Defining preferences in non-linear least square solving?
3 vues (au cours des 30 derniers jours)
Afficher commentaires plus anciens
I'm trying to approximate the solution to a system of linear equations C*x=d. If I use commands like lsqlin or lsqnonneg, can I stipulate a preference for some variables? I.e. that it is more important to me that I accurately approximate some entry of x than another. Thanks!
0 commentaires
Réponses (2)
Star Strider
le 5 Nov 2016
Modifié(e) : Star Strider
le 5 Nov 2016
The lsqlin function will allow you to constrain them.

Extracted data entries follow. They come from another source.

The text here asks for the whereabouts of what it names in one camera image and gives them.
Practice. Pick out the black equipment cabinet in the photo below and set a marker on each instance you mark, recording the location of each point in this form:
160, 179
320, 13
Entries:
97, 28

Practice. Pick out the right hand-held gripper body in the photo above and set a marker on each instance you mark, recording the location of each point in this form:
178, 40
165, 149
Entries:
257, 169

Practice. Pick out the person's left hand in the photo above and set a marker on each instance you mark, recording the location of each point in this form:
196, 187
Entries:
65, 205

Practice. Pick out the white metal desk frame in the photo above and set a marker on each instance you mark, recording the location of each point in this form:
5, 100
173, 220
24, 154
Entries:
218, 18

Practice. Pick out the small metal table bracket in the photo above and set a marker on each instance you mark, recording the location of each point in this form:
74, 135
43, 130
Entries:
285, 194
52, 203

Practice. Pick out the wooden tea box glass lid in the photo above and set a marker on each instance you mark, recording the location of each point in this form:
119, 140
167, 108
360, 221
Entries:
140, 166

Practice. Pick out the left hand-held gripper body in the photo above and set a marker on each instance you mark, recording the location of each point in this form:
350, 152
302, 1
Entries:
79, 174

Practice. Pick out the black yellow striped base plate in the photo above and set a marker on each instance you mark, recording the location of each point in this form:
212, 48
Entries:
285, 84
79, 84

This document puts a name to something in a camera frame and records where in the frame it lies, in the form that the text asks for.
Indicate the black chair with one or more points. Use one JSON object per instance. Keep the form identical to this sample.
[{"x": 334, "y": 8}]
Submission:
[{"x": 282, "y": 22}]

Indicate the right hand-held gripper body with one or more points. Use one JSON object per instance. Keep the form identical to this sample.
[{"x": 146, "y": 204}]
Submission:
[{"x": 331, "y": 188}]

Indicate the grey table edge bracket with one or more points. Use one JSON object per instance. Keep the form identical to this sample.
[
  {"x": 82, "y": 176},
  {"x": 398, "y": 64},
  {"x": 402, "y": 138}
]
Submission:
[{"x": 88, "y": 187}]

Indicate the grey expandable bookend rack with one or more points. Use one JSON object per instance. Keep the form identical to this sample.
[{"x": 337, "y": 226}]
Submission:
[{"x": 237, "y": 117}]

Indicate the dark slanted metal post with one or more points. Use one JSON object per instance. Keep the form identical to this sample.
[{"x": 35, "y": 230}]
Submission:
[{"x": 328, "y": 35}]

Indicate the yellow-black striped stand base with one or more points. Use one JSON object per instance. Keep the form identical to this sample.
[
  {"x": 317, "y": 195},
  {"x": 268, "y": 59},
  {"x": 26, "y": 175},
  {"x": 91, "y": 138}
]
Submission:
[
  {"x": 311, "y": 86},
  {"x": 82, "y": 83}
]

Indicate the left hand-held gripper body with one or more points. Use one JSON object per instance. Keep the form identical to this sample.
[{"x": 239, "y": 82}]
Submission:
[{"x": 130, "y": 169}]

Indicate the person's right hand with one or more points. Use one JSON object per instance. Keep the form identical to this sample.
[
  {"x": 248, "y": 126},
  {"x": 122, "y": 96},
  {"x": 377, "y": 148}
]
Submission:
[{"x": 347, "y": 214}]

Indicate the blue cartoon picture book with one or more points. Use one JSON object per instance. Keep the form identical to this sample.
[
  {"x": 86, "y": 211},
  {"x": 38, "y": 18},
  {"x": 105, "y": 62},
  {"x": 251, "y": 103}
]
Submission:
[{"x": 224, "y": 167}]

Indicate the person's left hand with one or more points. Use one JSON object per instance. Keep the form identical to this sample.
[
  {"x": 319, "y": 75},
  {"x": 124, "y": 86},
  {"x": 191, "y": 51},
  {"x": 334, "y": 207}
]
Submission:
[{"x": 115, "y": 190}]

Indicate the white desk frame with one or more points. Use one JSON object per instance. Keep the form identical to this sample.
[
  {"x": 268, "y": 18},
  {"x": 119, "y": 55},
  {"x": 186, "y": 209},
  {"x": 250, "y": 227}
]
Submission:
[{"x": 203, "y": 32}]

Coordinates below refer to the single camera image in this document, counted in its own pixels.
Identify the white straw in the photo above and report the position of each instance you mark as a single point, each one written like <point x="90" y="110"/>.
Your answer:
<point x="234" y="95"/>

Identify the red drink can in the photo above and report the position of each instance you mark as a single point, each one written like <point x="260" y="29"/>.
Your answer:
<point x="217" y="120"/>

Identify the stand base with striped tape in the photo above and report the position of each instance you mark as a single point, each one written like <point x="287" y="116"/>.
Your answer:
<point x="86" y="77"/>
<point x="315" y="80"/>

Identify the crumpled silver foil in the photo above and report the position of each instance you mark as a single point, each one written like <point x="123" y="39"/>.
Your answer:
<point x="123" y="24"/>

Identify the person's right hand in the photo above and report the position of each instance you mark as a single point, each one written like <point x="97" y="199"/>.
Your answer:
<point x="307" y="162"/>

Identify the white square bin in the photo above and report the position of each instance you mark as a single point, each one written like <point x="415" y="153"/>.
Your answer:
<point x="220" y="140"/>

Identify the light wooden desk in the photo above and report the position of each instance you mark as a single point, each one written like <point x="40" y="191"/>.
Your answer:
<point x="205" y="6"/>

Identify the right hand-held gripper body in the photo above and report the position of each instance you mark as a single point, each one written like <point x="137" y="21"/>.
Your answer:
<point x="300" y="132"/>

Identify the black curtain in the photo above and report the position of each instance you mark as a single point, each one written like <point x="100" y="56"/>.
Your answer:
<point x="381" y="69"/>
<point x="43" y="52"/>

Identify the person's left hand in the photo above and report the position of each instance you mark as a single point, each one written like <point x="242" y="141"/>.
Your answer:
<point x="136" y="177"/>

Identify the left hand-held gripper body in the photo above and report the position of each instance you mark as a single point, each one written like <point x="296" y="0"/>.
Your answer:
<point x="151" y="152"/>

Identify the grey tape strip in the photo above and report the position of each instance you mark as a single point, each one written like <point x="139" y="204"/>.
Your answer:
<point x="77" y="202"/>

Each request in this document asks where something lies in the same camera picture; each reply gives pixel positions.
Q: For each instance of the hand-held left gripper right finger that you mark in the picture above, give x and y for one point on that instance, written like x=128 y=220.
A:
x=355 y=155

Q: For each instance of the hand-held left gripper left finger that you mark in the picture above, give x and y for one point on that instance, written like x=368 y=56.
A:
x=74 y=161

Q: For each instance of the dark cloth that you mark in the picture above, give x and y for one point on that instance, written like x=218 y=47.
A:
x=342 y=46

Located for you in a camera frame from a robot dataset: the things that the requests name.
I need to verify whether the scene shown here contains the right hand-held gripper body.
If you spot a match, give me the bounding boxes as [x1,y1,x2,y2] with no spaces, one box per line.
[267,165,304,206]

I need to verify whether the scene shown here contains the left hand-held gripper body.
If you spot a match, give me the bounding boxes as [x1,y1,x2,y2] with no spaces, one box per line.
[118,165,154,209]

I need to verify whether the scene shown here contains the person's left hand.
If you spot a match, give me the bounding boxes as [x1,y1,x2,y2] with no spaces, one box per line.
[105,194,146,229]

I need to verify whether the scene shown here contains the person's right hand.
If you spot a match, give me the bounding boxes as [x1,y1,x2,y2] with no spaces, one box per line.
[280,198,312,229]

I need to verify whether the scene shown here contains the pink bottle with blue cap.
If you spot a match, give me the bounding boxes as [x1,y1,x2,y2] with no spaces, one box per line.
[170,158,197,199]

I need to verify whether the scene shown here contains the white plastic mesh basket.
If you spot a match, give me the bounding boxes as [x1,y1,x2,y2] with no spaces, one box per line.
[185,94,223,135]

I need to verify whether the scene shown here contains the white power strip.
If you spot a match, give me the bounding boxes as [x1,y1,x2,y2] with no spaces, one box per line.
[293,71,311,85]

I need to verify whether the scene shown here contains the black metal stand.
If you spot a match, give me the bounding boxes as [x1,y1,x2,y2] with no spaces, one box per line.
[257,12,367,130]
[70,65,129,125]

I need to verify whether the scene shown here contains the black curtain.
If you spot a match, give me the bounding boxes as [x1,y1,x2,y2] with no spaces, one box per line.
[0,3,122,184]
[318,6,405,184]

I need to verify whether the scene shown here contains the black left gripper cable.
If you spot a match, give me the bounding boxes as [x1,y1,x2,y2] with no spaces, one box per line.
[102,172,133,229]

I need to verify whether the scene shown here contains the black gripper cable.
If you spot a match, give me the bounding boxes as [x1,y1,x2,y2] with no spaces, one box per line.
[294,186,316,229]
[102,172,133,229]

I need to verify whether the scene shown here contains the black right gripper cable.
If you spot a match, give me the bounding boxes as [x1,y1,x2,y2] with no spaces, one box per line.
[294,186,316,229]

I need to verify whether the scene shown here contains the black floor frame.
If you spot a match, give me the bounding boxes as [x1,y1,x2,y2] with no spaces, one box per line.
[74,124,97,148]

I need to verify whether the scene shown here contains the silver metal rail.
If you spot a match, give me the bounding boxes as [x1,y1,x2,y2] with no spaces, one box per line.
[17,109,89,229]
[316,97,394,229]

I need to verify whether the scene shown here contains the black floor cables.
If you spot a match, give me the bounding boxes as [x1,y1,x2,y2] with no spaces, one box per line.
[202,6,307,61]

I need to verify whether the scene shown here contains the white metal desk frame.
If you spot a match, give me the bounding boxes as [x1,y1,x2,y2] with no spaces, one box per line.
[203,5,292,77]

If you want to weight them, you would likely have to write that yourself, or use the nlinfit function that allows a weight vector and that you write your own objective function. (It is for nonlinear parameter estimation. This is overkill for a linear problem.)
Otherwise, you have to do it yourself:
C = ...; % Independent Variables
d = ...; % Dependent Variable Vector
wv = ...; % Weight Vector
W = diag(wv); % Weight Matrix
B = (C'*W*C)\C'*W*d; % Estimate Parameters
This is obviously UNTESTED CODE. The reference I used for this is in the Curve Fitting Toolbox documentation (that I do not have) on Weighted Least Squares.
---------------------------------------------------------------------
EDIT — (16:30 UTC 05 November 2016)
One possibility that just now occurred to me is to use a step-wise regression. This will tell you what variables in your equation are most important to explaining the relation between your independent and independent variables. See the documentation on stepwisefit and its friends for more information.
3 commentaires
Star Strider
le 5 Nov 2016
Thank you, John.
I agree with your analysis and comments.
I was looking for a function that did this automatically for linear fits, similar to what nlinfit does (although it’s relatively easy to do with the cost function for fminsearch as well). The only discussion I could find in the documentation was the section I linked to. I then just copied the equation in the LaTeX markup.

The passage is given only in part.